HPE Ezmeral Unified Analytics Software provides software foundations for enterprises to develop and deploy end-to-end data and advanced analytics solutions from data engineering to data science and machine learning across hybrid cloud infrastructures – delivered as a software-as-a-service model.
New Features
- Support for External Storage Platforms
- HPE Ezmeral Unified Analytics Software now integrates with external storage platforms, eliminating the internal data fabric as primary storage. This integration leverages existing storage solutions for a seamless and scalable data management experience while reducing the amount of resources required to deploy an HPE Ezmeral Unified Analytics Software cluster. It also enhances high availability (HA) efficiency to ensure a fully operational cluster after recovery from a power outage or reboot.

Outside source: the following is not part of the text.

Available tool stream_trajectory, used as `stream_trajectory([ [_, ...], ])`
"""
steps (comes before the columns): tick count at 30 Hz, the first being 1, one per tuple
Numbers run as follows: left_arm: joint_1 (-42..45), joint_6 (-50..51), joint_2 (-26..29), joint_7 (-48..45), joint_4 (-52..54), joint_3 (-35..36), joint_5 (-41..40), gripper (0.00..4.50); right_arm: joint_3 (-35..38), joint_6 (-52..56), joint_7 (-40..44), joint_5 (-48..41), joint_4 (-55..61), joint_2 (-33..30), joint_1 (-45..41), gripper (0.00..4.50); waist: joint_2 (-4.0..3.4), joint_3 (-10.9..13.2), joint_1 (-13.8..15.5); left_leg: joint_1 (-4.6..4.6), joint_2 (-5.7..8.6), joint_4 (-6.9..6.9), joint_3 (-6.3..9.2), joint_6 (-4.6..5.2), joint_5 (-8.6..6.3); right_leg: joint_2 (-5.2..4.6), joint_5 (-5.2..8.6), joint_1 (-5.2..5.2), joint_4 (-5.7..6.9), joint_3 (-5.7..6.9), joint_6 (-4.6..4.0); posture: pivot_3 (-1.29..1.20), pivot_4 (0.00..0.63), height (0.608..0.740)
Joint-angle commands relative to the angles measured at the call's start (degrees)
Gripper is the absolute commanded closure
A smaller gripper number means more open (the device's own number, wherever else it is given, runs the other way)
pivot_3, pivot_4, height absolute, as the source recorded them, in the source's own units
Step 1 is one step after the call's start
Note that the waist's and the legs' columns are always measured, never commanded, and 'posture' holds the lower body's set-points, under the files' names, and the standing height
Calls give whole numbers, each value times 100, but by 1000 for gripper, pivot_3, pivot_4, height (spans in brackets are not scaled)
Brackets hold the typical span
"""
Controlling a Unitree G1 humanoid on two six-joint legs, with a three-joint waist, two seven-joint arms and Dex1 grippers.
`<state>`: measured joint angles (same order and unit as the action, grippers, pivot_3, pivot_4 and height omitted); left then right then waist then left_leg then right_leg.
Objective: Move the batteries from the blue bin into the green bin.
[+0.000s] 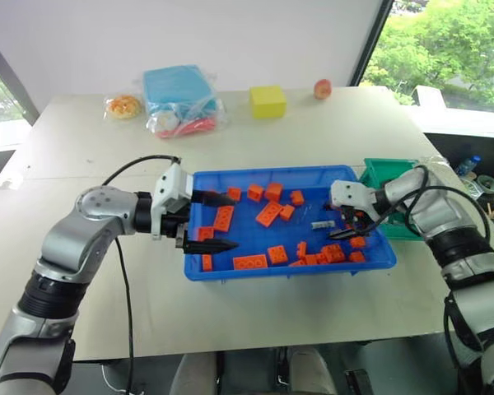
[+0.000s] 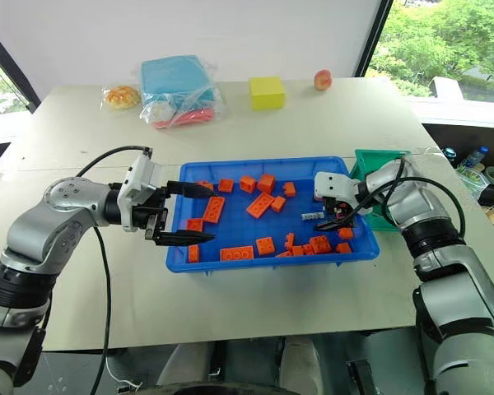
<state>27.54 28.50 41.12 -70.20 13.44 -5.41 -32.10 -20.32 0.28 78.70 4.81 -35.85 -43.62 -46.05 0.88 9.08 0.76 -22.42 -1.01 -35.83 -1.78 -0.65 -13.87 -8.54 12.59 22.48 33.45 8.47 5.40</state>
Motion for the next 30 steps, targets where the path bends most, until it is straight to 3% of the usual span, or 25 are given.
stream_trajectory([
  [1, -1, 24, 130, 49, 246, 206, -58, 0, 149, 47, 202, -86, 96, -72, 60, 2332, 0, 0, 1, 0, 0, -5, 4, 0, 0, 0, 0, -3, 1, 0, 0, 0, 150, 704],
  [5, 76, 180, 218, 109, 338, 252, -143, 0, 548, 650, 270, -531, 747, -135, 307, 4356, -1, 0, 2, 0, -4, -9, 9, 0, -1, -1, 4, -8, 2, 0, -5, 0, 150, 704],
  [9, 19, 249, 270, 148, 433, 296, -192, 0, 1482, 1783, -263, -1137, 1730, -310, 464, 4456, -12, 6, -2, -1, -4, -9, 13, 0, -1, -3, -1, -4, 8, 0, 0, 0, 150, 704],
  [13, -64, 247, 287, 181, 465, 320, -201, 0, 2601, 2889, -1417, -1329, 2021, -690, 445, 4456, -12, 5, 24, -1, -1, -9, 11, -1, -1, -3, -2, -4, 9, 1, 1, 0, 150, 704],
  [18, -71, 217, 287, 163, 400, 328, -187, 0, 3163, 3112, -2205, -1112, 2018, -1308, 1056, 4456, -7, 2, 92, -2, 2, -9, 9, -13, -15, -4, 8, 6, -14, 2, -15, 0, 150, 704],
  [21, -25, 189, 273, 143, 329, 307, -162, 0, 3281, 3350, -2742, -1068, 1963, -1283, 1249, 4456, -9, 3, 96, -1, 2, -8, -1, -11, -16, -4, 9, -7, -14, 2, -14, 0, 150, 704],
  [29, 31, 150, 242, 131, 259, 287, -128, 0, 3333, 3468, -3083, -1334, 2354, -1096, 1498, 437, -16, 2, -4, -1, -3, -6, -8, 7, -6, -3, 2, 2, -1, 0, -4, 0, 150, 704],
  [30, 9, 146, 260, 130, 256, 316, -133, 0, 3387, 3431, -2979, -1415, 2435, -1150, 1578, 437, -16, 2, -5, -1, -3, -6, -8, 7, -6, -3, 2, 2, -2, 0, -4, 0, 150, 704],
])
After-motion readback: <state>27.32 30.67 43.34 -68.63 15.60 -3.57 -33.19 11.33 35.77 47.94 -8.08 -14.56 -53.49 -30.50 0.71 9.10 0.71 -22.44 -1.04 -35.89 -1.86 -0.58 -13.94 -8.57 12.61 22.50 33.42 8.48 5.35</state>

HPE Ezmeral Unified Analytics Software currently supports HPE Ezmeral Data Fabric as primary storage with support for additional storage solutions coming in subsequent releases. For details, see Primary Storage, Preparing HPE Ezmeral Data Fabric to be Primary Storage for HPE Ezmeral Unified Analytics Software, and Installing on User-Provided Hosts (Connected and Air-gapped Environments).
- MAPRSASL Authentication for Hive Metastore
- You can now configure a Hive data source in HPE Ezmeral Unified Analytics Software to use MAPRSASL for authentication with the Hive Metastore on HPE Ezmeral Data Fabric. This enhancement ensures secure access and integration, providing an added layer of security for data management. For additional details, see Using MAPRSASL to Authenticate to Hive Metastore on HPE Ezmeral Data Fabric.
Enhancements
- Flexibility in Tools and Frameworks Installation
- You now have the option to deploy a subset of tools and frameworks during
installation, and the flexibility to install the other tools and frameworks later. You
can exclude the following tools and frameworks from the initial installation of
HPE Ezmeral Unified Analytics Software:
- Superset
- EzPresto
- Livy
- MLDE
- Feast
- UI for Adding Volumes
- A new user interface is now available for connecting to external storage platforms, allowing you to use them as data sources for applications and frameworks in your HPE Ezmeral Unified Analytics Software cluster. The UI supports integration with HPE Ezmeral Data Fabric and GreenLake for File Storage, providing a seamless and user-friendly way to access diverse data sources. Note that with this change, the Data Fabrics option previously under Administration in the left navigation panel has been moved to the Data Volumes tab. For additional details, see Connecting to HPE Ezmeral Data Fabric and Connecting to HPE GreenLake for File Storage.
- Revoke User Access on Data Sources
- Administrators can revoke user access to data sources within the Data Engineering section of the UI. This functionality allows for easy management of user privileges, ensuring secure access to both structured and object store data. For additional details, see Revoking Member Access to Data.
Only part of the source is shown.